Company shows way to cut landfill waste, save money
A UK food manufacturer has provided an example of how even small companies can save fistfuls of cash by cutting down on tonnes of waste.
Food ingredients manufacturer Manchester Rusk Co. (MRC), has managed to reduce the waste it sends for landfill disposal by 70 tonnes a year - a cut equivalent to about 85 per cent of the waste it factory previously produced.
The reduction allowed the company to cut its waste disposal costs by £10,000 (about €7,900) a year. The programme was so successful that the company was recognised for its efforts when the Northwest Food Alliance, and industry organisation, gave it the top prize in the environment category.
The company was successful by "implementing an impressive range of measures that demonstrated best practice for reducing its environmental impact and
becoming more resource efficient", the organisation stated in handing out the award.
Dave Wheeler, MRC's production manager, said the company began the cuts after realising its waste disposal system could be more efficient. Like many other companies, MRC faced rising disposal costs as EU environmental laws started coming into effect.

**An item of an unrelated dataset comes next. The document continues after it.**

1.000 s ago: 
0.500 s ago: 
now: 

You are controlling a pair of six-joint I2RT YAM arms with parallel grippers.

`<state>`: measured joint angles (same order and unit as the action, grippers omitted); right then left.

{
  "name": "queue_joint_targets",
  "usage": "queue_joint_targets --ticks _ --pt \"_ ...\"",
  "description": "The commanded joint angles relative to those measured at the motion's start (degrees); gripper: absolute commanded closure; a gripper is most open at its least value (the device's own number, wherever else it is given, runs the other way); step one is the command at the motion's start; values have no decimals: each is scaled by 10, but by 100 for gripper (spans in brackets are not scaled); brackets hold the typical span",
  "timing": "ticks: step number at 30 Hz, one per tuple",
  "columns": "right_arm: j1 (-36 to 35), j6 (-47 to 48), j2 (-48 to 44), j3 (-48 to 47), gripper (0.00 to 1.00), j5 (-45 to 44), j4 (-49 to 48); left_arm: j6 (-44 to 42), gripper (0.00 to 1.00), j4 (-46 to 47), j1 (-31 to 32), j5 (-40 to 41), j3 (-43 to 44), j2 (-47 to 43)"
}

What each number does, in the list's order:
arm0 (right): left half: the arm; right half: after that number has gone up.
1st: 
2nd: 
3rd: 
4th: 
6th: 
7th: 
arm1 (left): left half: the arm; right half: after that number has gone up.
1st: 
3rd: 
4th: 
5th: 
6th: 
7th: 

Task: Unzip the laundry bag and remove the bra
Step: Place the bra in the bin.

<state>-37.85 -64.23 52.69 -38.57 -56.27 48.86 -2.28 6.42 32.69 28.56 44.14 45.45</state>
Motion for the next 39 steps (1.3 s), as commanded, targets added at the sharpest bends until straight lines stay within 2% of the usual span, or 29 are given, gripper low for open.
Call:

"As an environmentally aware business, we were determined to resolve those issues and we encouraged all employees to think again about waste matters by increasing their awareness of the benefits of recycling," Wheeler said in a statement. "Consequently, shop floor efficiency has increased, as has staff morale and site safety and we have reduced transport costs."
The Manchester Rusk is a private company that currently employs about 40 people at plant near Manchester. The business, which has been operating for 30 years, specialises in the production of glazes, marinades, coatings, seasonings and sauces for the food industry.
The company began its cuts by reducing the frequency of waste collected from its site to once a fortnight from once a week, thereby minimising CO2
emissions from vehicle movements. It also reduced the number of its general waste skips to one from two.
To achieve its goals, the company invested in a twin chamber baling machine for cardboard and plastic waste. It also segregated the materials using colour coded bins for on-site collection by the workforce before processing it with the baler.
MRC closely worked with environmental organisation Groundwork EBS Manchester, Salford and Trafford, which helped the company get grant funding for the baling equipment.
In addition, Waste Management Ltd. conducted a free waste audit to examine the scope for savings.
MRC operates from a new purpose-built headquarters and manufacturing facility complete with its own test kitchen and product
development laboratory, in Manchester.
EU regulations require all member states to set targets for cutting down on the amount of manufacturing and packaging waste going to landfill through a series of measures promoting reduction, recovery and recycling.
The bloc also aims to achieve a unified regulatory system for packaged products in the EU, allowing companies to more easily trade across national borders. Different packaging regulations in the EU can serve to restrict or prevent market access.